◆ AIM OF THE TASK: Your answer should be one number: how many lines below have the word "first".
+++ SUPPLIED MATERIAL
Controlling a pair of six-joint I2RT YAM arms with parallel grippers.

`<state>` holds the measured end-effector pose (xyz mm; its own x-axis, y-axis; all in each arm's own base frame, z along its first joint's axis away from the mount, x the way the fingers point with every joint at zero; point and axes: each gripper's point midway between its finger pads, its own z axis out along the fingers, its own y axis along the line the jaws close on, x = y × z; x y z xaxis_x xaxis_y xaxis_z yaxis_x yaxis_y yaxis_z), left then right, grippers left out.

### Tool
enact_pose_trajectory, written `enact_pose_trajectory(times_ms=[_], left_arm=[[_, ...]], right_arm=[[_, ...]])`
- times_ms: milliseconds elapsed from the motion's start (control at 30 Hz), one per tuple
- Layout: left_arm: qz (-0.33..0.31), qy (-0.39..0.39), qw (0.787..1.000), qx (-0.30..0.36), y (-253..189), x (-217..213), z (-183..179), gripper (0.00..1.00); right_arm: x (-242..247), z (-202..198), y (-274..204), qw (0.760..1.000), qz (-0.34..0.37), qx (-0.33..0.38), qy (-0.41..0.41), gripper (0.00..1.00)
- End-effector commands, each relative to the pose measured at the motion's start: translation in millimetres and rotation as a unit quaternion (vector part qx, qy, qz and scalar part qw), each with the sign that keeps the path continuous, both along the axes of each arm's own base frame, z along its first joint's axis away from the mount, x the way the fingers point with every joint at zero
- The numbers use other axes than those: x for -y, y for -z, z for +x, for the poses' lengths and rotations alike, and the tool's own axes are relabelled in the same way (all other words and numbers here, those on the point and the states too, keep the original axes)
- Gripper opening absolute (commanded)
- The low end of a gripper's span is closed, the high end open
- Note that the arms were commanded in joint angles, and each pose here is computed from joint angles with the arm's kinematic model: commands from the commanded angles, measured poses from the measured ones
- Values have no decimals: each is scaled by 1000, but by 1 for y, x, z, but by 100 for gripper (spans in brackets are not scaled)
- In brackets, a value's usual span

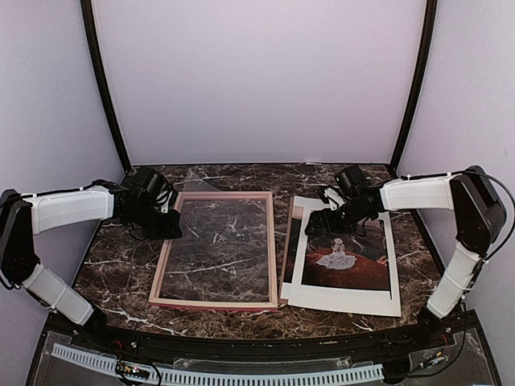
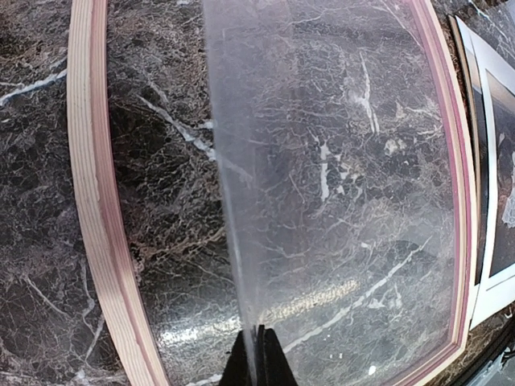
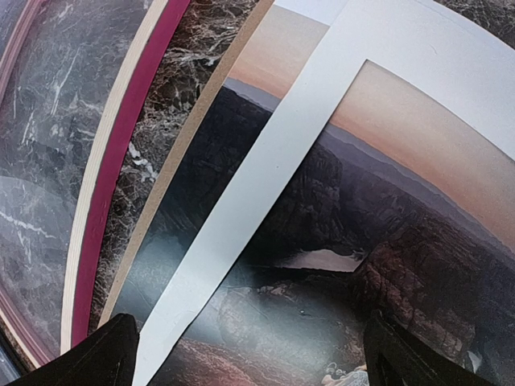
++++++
◆ EXERCISE RESULT: 2